みていましたら、魚や鳥の大群が乱舞しながら、よく衝突しないなと感心する
シーンがありますが、あたしなんか、はぐれ鳥みたいで、まったく自信があり
ませんからつまみ出されるのがオチだと思います。人間の世界でも、びっくり
するのは北朝鮮でのマスゲームとか軍隊の行進があります。おなじテレビで
したが、日本体育大学の男子チームの、団体の行進が北朝鮮も真っ青にな
るような鮮やかな団体行進をテレビで披露していました。この芸術的な行進を

編み出した先生が女性でもやれないはずがないという信念で体育系の女子
学生に呼びかけて、44名の女子の学生を男性に負けない団体行進を実現
するまでの苦闘の45日間というドキュメントに釘付けになってしまいました。
男性だって半年は掛けた団体行動をわずか45日間でやろうというドラマに
見入った私は感動して思わずテレビに向かって拍手をしてしまい熱いものが
こみあげてきました。
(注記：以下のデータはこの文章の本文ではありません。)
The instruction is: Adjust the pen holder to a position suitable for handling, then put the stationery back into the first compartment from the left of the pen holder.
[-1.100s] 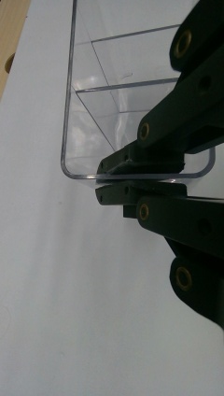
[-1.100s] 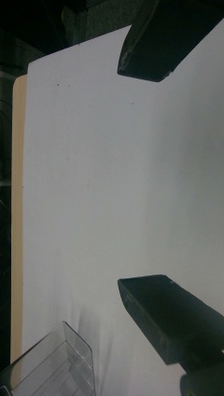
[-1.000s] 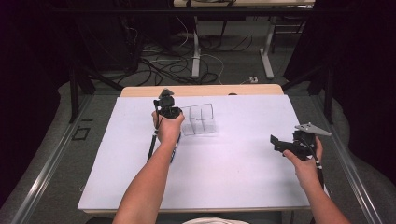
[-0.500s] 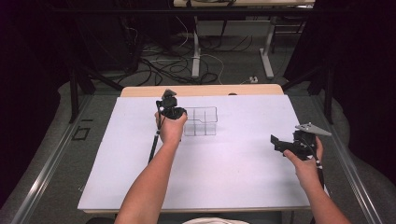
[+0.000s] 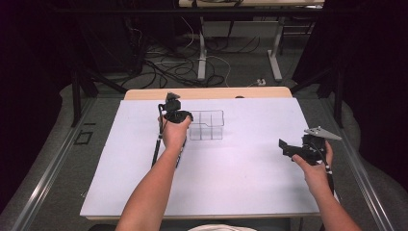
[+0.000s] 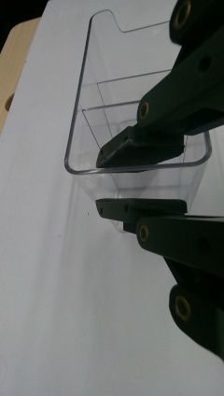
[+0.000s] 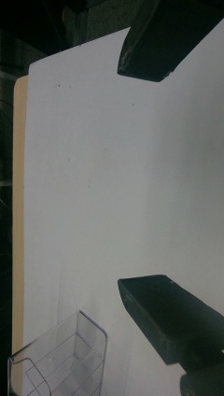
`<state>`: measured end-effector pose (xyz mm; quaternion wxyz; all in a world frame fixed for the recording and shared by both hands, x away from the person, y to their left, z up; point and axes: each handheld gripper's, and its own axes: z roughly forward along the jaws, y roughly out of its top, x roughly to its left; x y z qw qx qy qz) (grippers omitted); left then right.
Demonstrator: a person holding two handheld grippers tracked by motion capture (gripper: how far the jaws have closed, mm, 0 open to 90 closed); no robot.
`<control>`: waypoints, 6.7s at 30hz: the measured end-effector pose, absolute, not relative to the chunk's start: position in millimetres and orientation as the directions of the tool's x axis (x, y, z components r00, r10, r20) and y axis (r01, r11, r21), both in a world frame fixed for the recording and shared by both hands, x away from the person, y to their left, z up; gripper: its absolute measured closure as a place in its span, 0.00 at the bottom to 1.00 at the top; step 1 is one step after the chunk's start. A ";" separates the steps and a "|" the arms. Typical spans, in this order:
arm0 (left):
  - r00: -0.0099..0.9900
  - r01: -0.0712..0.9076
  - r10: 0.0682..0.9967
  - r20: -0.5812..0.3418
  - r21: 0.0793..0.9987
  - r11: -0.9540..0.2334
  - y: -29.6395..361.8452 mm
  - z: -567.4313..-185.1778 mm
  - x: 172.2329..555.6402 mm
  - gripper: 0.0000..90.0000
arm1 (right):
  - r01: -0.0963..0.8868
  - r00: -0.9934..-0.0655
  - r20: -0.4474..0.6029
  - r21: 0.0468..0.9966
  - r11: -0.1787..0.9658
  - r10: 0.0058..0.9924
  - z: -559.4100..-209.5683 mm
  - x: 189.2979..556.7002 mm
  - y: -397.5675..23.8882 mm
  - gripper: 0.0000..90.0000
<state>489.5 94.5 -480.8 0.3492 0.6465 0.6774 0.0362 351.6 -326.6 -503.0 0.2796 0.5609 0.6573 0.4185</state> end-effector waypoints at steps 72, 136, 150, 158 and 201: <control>0.375 0.630 0.896 -0.240 0.775 -0.055 158.6 -448.1 433.9 0.15 | 0.494 -0.221 0.101 0.869 0.022 0.970 -500.7 349.9 -321.6 0.00; 0.341 0.805 0.905 -0.254 0.575 -0.142 151.7 -514.3 441.1 0.41 | 0.483 -0.246 0.092 0.875 0.039 0.965 -500.8 350.8 -322.6 0.00; 0.309 0.858 0.896 -0.318 0.501 -0.117 144.9 -525.8 448.8 0.47 | 0.493 -0.243 0.098 0.869 0.036 0.965 -502.4 351.2 -320.6 0.00; 0.291 0.881 0.899 -0.328 0.458 -0.118 142.1 -529.8 450.3 0.56 | 0.491 -0.247 0.097 0.870 0.038 0.964 -502.2 351.1 -320.7 0.00; 0.298 0.904 0.902 -0.312 0.397 -0.161 127.7 -537.8 450.3 0.82 | 0.493 -0.247 0.094 0.869 0.041 0.964 -502.5 351.1 -321.0 0.00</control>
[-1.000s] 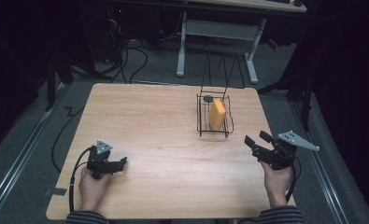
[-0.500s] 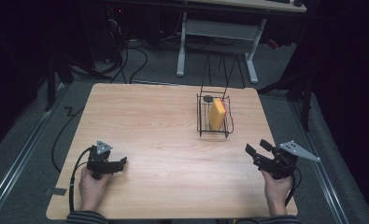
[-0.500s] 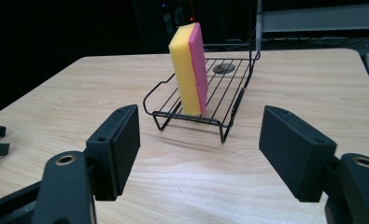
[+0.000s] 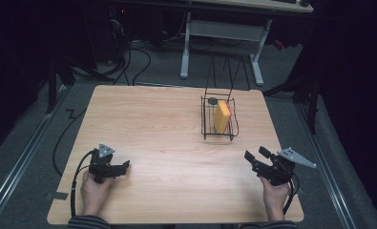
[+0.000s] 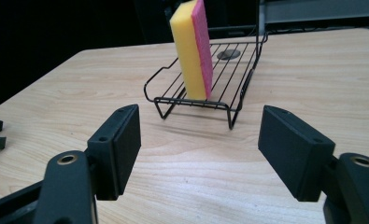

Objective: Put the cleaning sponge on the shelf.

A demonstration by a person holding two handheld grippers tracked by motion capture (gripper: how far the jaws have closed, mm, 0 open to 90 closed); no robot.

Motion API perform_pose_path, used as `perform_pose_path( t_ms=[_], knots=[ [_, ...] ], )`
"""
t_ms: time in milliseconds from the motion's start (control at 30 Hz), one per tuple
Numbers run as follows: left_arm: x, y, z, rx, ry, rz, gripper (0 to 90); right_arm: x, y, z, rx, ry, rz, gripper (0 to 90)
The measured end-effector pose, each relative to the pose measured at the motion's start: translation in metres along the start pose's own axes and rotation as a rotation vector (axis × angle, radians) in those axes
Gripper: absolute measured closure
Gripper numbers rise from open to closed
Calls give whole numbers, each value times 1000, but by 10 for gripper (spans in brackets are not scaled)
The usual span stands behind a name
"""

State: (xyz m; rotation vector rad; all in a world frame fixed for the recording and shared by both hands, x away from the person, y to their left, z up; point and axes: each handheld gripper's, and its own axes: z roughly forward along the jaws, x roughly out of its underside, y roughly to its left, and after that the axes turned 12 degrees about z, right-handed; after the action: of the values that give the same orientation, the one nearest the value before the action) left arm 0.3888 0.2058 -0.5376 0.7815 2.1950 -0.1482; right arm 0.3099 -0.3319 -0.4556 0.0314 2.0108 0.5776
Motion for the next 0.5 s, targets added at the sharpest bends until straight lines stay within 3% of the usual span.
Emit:
perform_pose_path(
  t_ms=[500],
  knots=[
    [0,0,0,0,-1,0,156,19,-1,20,26,60,-8,315]
  ],
)
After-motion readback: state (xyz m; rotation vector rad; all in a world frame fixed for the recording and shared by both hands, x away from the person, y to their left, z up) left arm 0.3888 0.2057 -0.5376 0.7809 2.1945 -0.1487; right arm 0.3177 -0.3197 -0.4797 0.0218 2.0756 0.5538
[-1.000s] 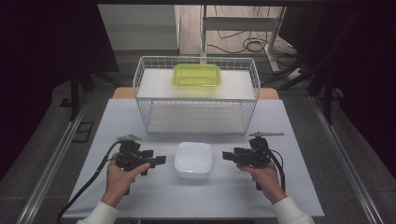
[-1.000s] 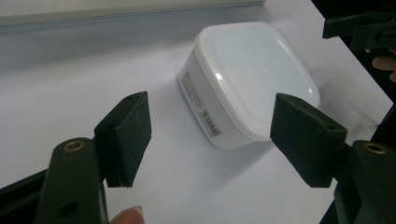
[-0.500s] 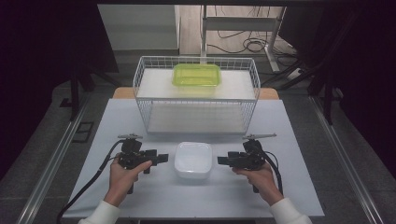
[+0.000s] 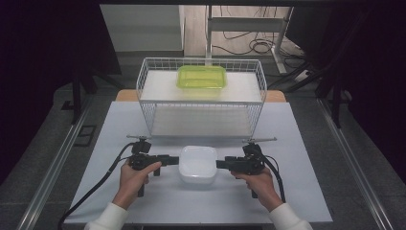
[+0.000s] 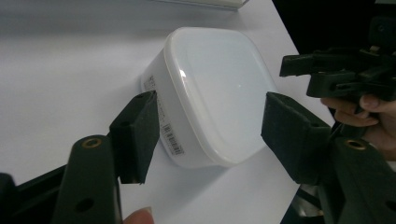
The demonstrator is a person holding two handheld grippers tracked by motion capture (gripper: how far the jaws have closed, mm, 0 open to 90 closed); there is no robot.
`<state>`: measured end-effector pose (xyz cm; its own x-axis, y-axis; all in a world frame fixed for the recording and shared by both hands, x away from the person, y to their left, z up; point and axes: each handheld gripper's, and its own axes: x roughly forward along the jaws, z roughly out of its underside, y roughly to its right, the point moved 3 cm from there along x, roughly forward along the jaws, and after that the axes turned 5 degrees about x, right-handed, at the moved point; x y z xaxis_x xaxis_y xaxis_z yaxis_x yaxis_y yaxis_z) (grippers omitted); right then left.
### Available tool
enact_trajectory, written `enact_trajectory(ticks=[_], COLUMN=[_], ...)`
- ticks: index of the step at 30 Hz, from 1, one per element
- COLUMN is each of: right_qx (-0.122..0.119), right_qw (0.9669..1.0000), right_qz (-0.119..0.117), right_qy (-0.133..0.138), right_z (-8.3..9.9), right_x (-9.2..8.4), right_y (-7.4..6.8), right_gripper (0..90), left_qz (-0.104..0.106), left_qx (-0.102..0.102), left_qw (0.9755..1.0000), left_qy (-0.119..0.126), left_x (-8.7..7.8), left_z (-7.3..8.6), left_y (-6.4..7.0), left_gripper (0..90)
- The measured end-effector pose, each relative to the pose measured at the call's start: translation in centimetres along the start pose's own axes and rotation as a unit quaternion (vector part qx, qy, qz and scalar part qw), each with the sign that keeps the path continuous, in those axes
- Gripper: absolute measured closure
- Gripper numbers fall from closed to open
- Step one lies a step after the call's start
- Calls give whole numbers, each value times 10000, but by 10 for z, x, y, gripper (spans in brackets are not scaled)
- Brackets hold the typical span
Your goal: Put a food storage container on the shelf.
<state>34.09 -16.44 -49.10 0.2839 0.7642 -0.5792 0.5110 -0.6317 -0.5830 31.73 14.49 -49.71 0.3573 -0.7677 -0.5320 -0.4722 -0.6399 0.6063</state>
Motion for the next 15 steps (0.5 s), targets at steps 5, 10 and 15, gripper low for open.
enact_trajectory(ticks=[5, 10, 15], right_qx=[247, 480, 520], right_qw=[9997, 9988, 9986], right_qz=[23, 3, -19], right_qy=[8, -22, 1], right_z=[-3, -4, -2], right_x=[8, 17, 16], right_y=[5, 9, 10], right_gripper=[466, 499, 534], left_qz=[260, 530, 657], left_qx=[-281, -445, -533], left_qw=[9993, 9973, 9960], left_qy=[-53, -234, -300], left_x=[9, 20, 26], left_z=[-4, -2, -1], left_y=[-9, -16, -19], left_gripper=[418, 470, 518])
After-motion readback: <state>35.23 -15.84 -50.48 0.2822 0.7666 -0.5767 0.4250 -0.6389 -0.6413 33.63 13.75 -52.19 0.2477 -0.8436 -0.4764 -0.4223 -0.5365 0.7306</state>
さてその女子団体行動の特訓なんですが、生徒には背

の高い子とそうでない子、太めの子フツーの子、手の短い子、綺麗な子(ちょ
っと、それがなんの関係があるのさ)あら、今年も天の声が聞こえるんだ。
ま、体形もバラバラで、それを瞬時に動いたり止まったり隊列を4列から2列
になったり、、隊列を指揮者の号令ひとつで変化をさせるという「団体行動」と
いう競技にチャレンジしていく人間ドラマなんです。白髪でひげをたくわえた、
70代とおぼしき先生が”おんなだからできないとか、私には無理だと思う者

は今ここから去れ、只チャレンジあるのみ、前を向いてやろうとする者だけが
残れ!”と怒鳴るようにいいます。だからといって”ハイやめますとはいえない
シーンでした。そうして特訓がスタートします。でもバラバラ状態が続きます。
ひとりの子は”今日から指揮者になれ”と突然、告げられます。その子はヘマ
続きでしたから外されたと思います。不満顔で隊列を離れます。先生は”不満
だったら帰れ!”と怒鳴ります。その子はびっくりしたような顔をしながら指揮

者として号令をかけます。でもそれがズレてしまいます。何度もやり直しなが
ら、なんとか団体行動らしくなってきます。やっと軌道に乗ったと思ったところ
で、また隊列に戻れといわれます。欠員が出て彼女はまた元のポジションに
復帰させられます。その子が動揺しますと全体に敏感に伝わって中々うまく
いきません。特に後退しながら、そのまま隊列の中に突っ込んでいく演技に
は転倒者が続出します。大手をふりながらの歩行ですから接触して大怪我

を負う子もいます。そんな特訓が公式戦のある日まで続きます。しかし一度
も成功しないまま、公式戦へとなります。すばらしい演技で観客だけでなく私
も魅了されます。そうして注目の科目である後退の競技となります。気の弱い
私は目を伏せながらアナウンサーの実況を聞き入ってしまいました。すると”
やりました!成功です!”という声を聞きながらリプレーをみて”よくやった!
えらい!”とつぶやきながら涙がこぼれてきました。画面は達成感を味あう
ように学生たちが抱き合っていました。